▸ **WHAT TO DO**:
Go through the lines below. Copy those with "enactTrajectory".

((

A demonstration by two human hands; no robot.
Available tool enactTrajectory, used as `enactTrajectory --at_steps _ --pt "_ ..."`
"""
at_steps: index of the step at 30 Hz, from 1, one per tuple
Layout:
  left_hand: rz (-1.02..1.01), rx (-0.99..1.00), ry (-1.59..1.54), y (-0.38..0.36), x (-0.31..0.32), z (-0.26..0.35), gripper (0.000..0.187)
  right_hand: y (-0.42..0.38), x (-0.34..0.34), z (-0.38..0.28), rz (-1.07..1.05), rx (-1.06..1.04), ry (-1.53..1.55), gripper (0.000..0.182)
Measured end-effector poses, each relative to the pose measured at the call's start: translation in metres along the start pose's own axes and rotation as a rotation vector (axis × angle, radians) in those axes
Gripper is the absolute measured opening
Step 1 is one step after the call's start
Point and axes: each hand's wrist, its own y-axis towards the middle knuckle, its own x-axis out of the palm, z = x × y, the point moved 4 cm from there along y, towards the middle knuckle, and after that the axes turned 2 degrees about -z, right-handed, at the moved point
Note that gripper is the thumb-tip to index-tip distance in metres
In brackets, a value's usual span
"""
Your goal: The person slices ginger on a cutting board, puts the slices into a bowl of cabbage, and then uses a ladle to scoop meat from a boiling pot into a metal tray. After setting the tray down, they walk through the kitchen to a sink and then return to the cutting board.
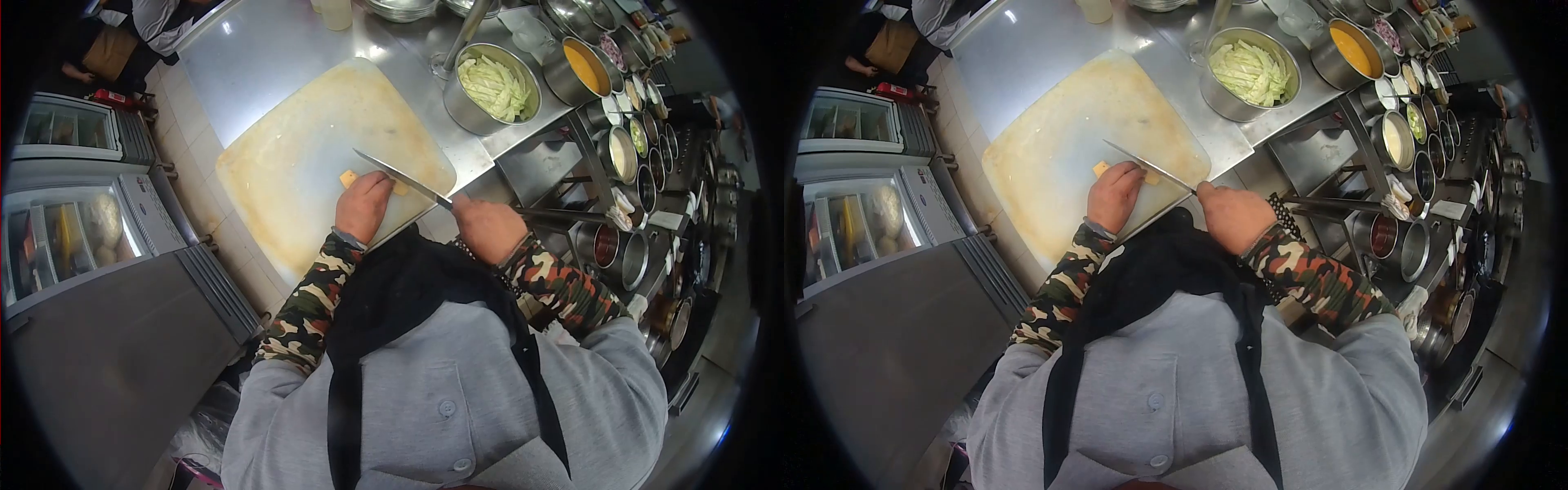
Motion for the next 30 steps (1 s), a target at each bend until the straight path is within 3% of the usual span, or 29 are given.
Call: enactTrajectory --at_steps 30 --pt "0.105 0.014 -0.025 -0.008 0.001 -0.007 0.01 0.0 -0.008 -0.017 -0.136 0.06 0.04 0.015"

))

▸ **TASK ANSWER**:
Available tool enactTrajectory, used as `enactTrajectory --at_steps _ --pt "_ ..."`
Call: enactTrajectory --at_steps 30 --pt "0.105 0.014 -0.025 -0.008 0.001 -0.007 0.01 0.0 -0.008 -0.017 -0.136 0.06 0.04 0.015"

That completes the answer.